120 N.E.2d 658, 3 Ill. App. 2d 129, 1954 Ill. App. LEXIS 304
CourtAppellate Court of Illinois
DecidedJuly 2, 1954
DocketGen. No. 46,410
StatusPublished

This text of 120 N.E.2d 658 (Cooper v. National Newspaper Syndicate) is published on Counsel Stack Legal Research, covering Appellate Court of Illinois primary law. Counsel Stack provides free access to over 12 million legal documents including statutes, case law, regulations, and constitutions.

Bluebook
Cooper v. National Newspaper Syndicate, 120 N.E.2d 658, 3 Ill. App. 2d 129, 1954 Ill. App. LEXIS 304 (Ill. Ct. App. 1954).

Opinion

Mr. Justice Niemeyer

delivered the opinion of the court.

Robert A. Cooper, William M. Thompson and E. Elizabeth Carr, former employees of plaintiff (National Newspaper Syndicate), and Newspaper Features Syndicate, Inc., formed by defendants after severing their connections with plaintiff [hereinafter called defendants], appeal from an order denying their motion to dissolve a temporary injunction, issued on the filing of the complaint, restraining them from competing with plaintiff in marketing and distributing to newspapers a daily cartoon strip called “The Girls,” the creation and property of Franklin Folger, a defendant not a party to this appeal, and another newspaper feature, “Tour War Problems,” the property of William Bishop, not a party to this litigation.

The injunction was issued on the verified complaint. Within a week the defendants now appealing filed their sworn answer, joining issue on material allegations of the complaint, and moved to dissolve the injunction. A hearing was had in which all the defendants, Folger and the managing officers of plaintiff testified at length. The controlling question presented is the right of Cooper, a former employee of plaintiff, to syndicate— market and distribute — The Girls after Folger withdrew the cartoon from plaintiff, who had been syndicating it under a verbal arrangement terminable at will. The right of the defendants to syndicate Tour War Problems is independent of their rights to syndicate The Girls. It is of considerably less importance to the parties and will be treated separately and after disposition of the primary questions raised in respect to The Girls.
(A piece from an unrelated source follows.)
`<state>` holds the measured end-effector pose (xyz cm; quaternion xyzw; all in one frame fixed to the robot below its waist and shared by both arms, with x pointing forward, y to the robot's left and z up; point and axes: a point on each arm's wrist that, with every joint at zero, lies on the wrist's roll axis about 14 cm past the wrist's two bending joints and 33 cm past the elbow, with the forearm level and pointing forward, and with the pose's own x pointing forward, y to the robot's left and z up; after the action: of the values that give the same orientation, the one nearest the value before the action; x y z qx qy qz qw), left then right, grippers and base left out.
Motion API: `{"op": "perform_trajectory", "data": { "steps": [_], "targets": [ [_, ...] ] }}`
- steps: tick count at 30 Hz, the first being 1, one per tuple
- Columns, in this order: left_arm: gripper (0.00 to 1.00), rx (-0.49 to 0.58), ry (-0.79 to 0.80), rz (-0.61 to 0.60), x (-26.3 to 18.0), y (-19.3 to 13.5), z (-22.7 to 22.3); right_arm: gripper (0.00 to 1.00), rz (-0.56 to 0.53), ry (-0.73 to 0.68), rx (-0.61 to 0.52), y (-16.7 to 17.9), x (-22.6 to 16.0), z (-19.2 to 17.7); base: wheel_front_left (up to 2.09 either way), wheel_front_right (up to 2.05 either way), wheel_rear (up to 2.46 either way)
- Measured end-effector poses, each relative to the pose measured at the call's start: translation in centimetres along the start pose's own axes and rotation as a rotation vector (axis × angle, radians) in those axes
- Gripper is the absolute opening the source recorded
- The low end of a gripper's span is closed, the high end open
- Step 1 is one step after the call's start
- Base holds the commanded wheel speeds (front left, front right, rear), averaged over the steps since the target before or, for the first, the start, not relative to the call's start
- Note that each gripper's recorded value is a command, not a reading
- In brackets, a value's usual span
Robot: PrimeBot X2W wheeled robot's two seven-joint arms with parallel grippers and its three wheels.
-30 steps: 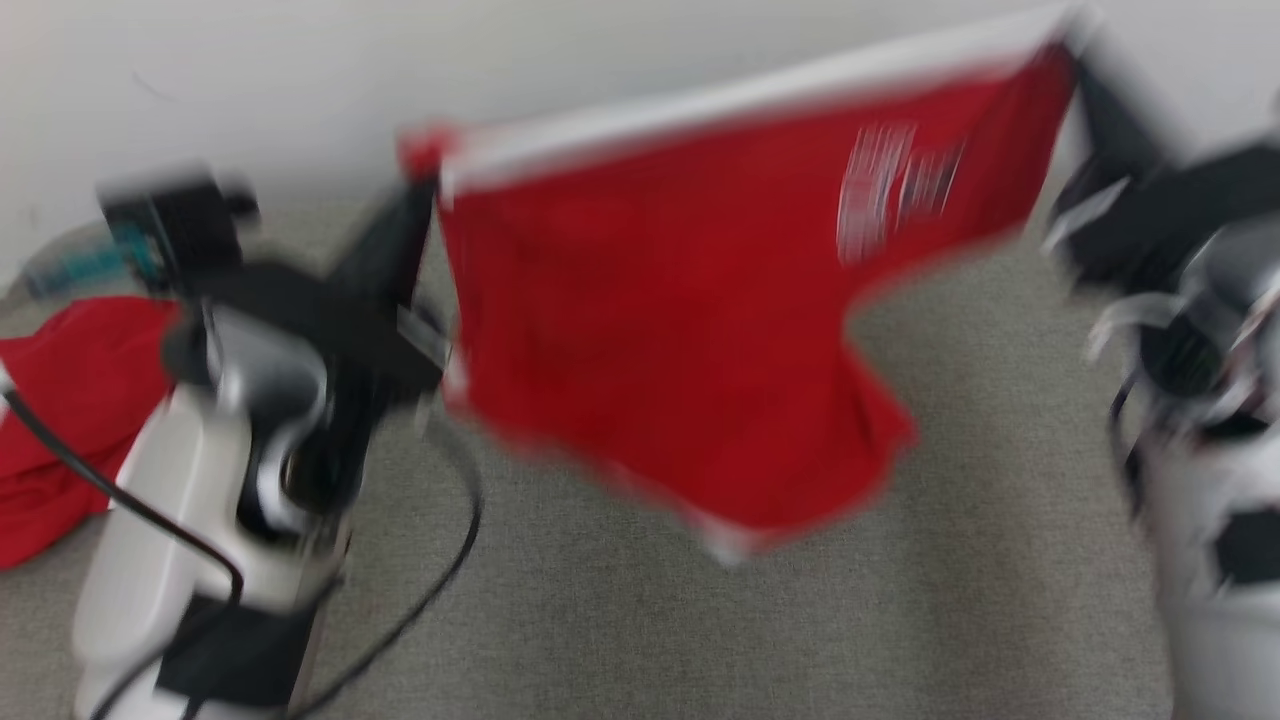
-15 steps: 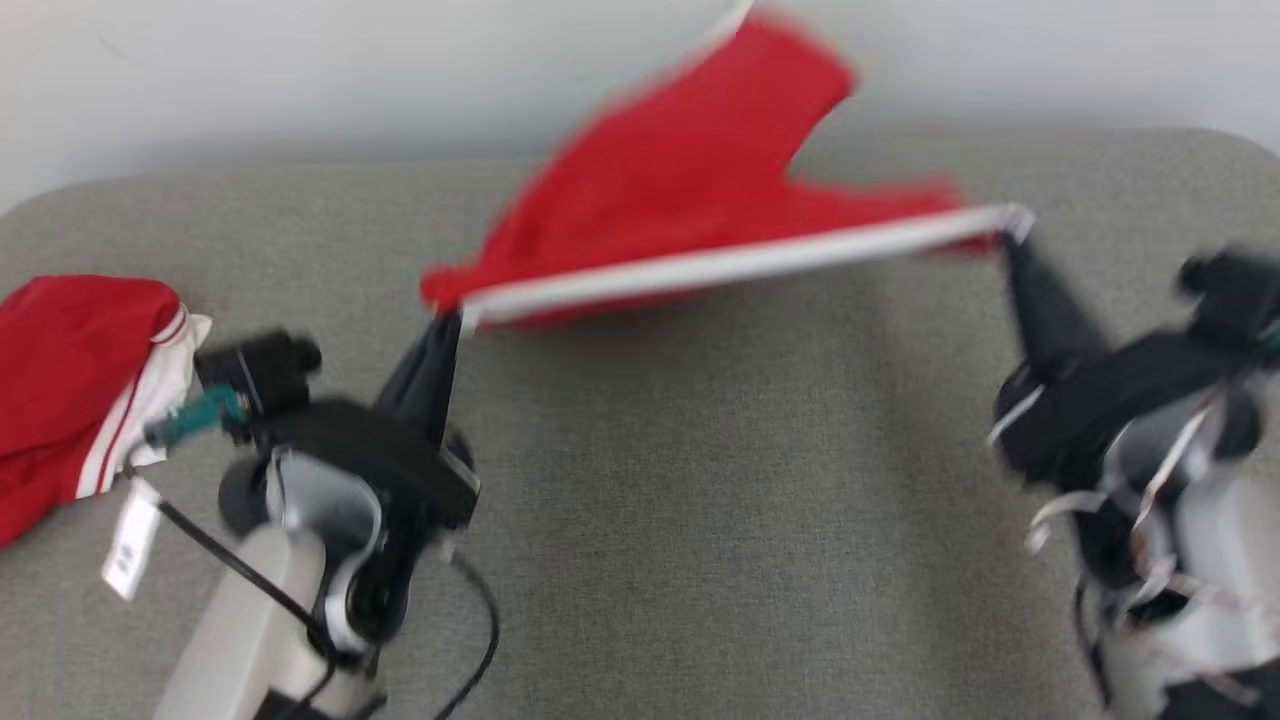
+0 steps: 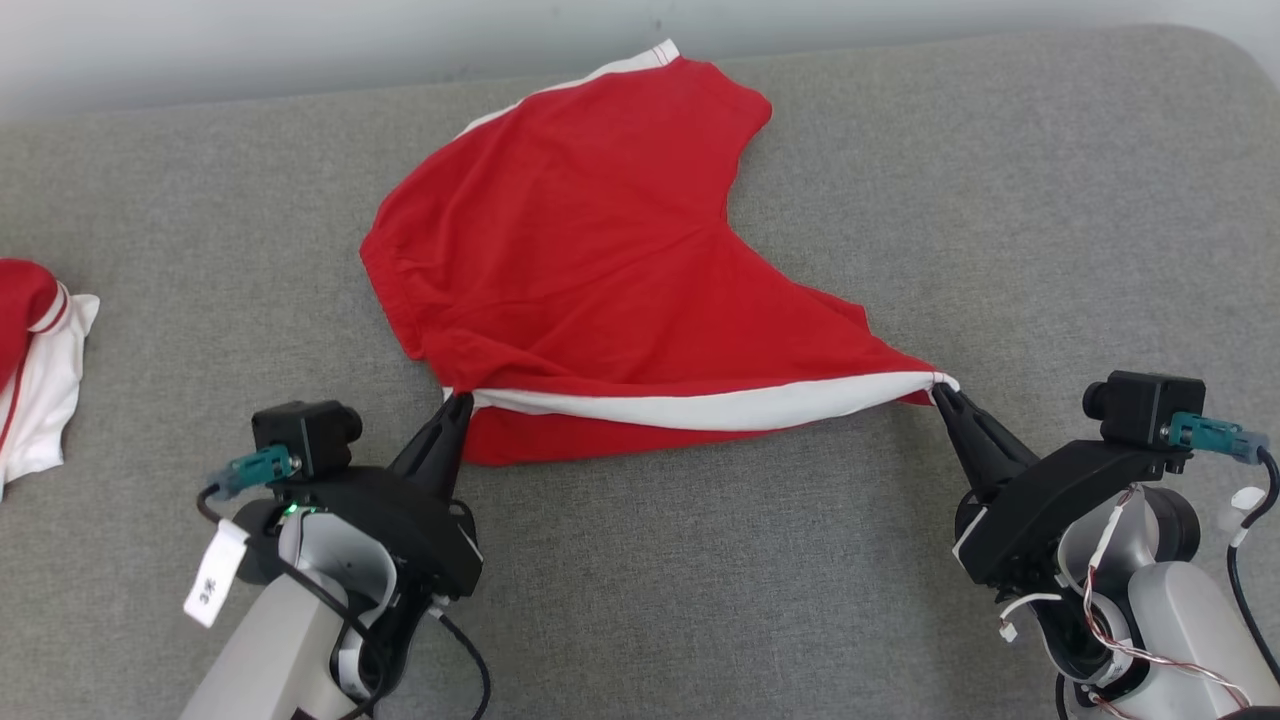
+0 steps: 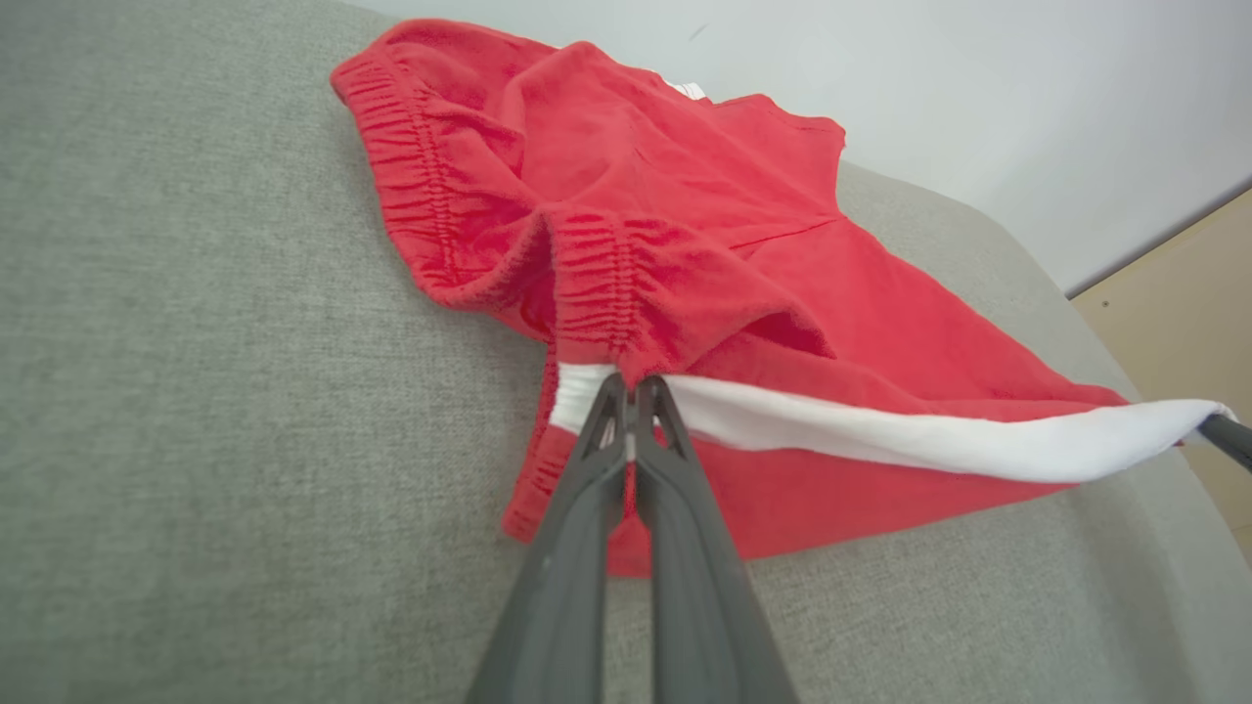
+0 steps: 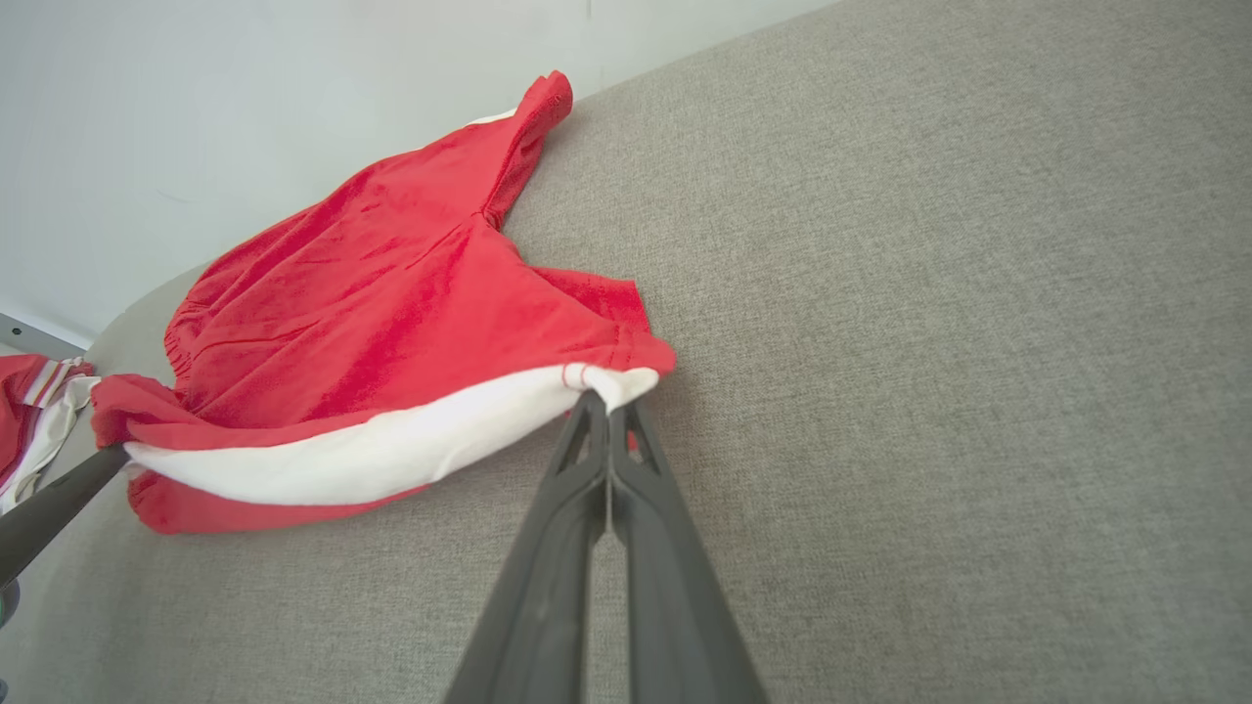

The plaintiff is managed and directed by John Flint Dille (hereinafter called Dille), president, and his son Robert A. (hereinafter called Bob), secretary and manager. Cooper, the principal defendant, had been a salesman for plaintiff for approximately 25 years. When he terminated his employment he was working under a written contract dated June 27, 1949, whereby he was to represent plaintiff “in calling upon newspapers throughout the United States” for three years and from “year to year for an additional period of three years” at the option of plaintiff. There was no contract between the parties requiring Cooper to seek, discover or solicit new features for syndication by plaintiff. At times throughout his employment Cooper had reported to plaintiff for syndication cartoons, comic strips and other newspaper features, and had received commissions, called a finder’s fee, fixed by plaintiff, on those accepted and syndicated by plaintiff. Defendants Thompson and Carr were employees of plaintiff, in office positions for approximately three and a half years.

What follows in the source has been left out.